This is one recipe that has been on my “cooking bucket list” for years. My Mom would make this cake for special occasions, and unusual ones too! I think my all time favorite memory was the time I was returning to go to Bible School in England after having spent Christmas with my parents in NJ. My flight was out of John F Kennedy Airport in NY and my Aunt and Uncle who lived in Long Island at the time met up with us… on a day when there had been a snow storm and all the flights were delayed. So here we were in the terminal of the airport eating Black Forest Cherry Cake and having a mini family reunion with jealous passengers looking on in curiosity! Great memory! My High School was located in Kandern, Germany and we sometimes were able to sample the cherries that grew in the Black Forest region. I have fond memories of Europe and still love to eat the foods in that region. The German name for this torte is Schwarzwälder Kirschtorte.

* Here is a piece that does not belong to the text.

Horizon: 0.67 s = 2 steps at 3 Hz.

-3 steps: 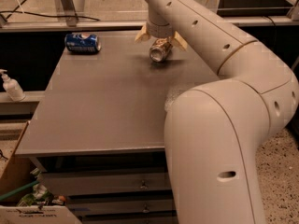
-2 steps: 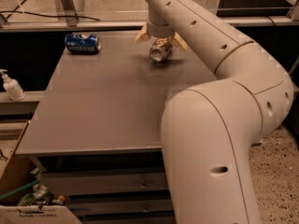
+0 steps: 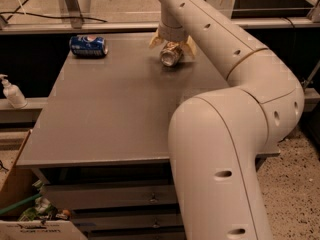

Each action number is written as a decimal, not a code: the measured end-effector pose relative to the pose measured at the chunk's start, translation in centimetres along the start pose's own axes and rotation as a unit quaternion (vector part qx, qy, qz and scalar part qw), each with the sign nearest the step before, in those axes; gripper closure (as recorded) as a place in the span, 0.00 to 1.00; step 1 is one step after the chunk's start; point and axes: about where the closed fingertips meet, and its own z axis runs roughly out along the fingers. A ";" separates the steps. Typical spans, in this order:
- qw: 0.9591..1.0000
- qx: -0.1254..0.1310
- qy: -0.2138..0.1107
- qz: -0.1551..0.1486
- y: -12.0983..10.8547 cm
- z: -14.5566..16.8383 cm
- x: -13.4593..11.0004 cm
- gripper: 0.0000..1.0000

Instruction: Pick orange can

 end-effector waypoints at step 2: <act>1.000 0.008 0.002 -0.008 -0.2 -0.4 0.0 0.63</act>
Offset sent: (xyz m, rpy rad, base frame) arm -0.0064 0.0014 0.0142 0.0047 -0.0248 0.0348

I invited my friend Lori to learn to make this cake too. I cook much more than I bake. Baking is exact science and I have to wait for layers to cool before taking the next step and I am often about instant gratification! Well, we had fun. The cake was not perfect, but it was delicious! This dessert is not overly sweet – I think we American’s use way too much sugar in our desserts. It took us 3 hours start to finish, so it is not a cake you can just pull out of the hat for an event. Plan ahead! It really is best if you refrigerate the cake for 24 hours before cutting into it. The layers will be well refined and the flavors of the kirschwasser will have worked its magic as well. I did not have the patience to wait even an hour after making it, but had some left over the next day, so I really do have to say the 24 hours makes a lot of difference in the flavor and texture.
The layers consist of an almost cookie crust chocolate layer as the base, then cherries and whipped cream, then at least two (or if you are great at slicing 3) layers of chocolate sponge cake which are separated by more cherries and whipped cream. The entire cake is then covered with more whipped cream that has gelatin as a thickener and topped with cherries and sprinkled with milk chocolate shavings.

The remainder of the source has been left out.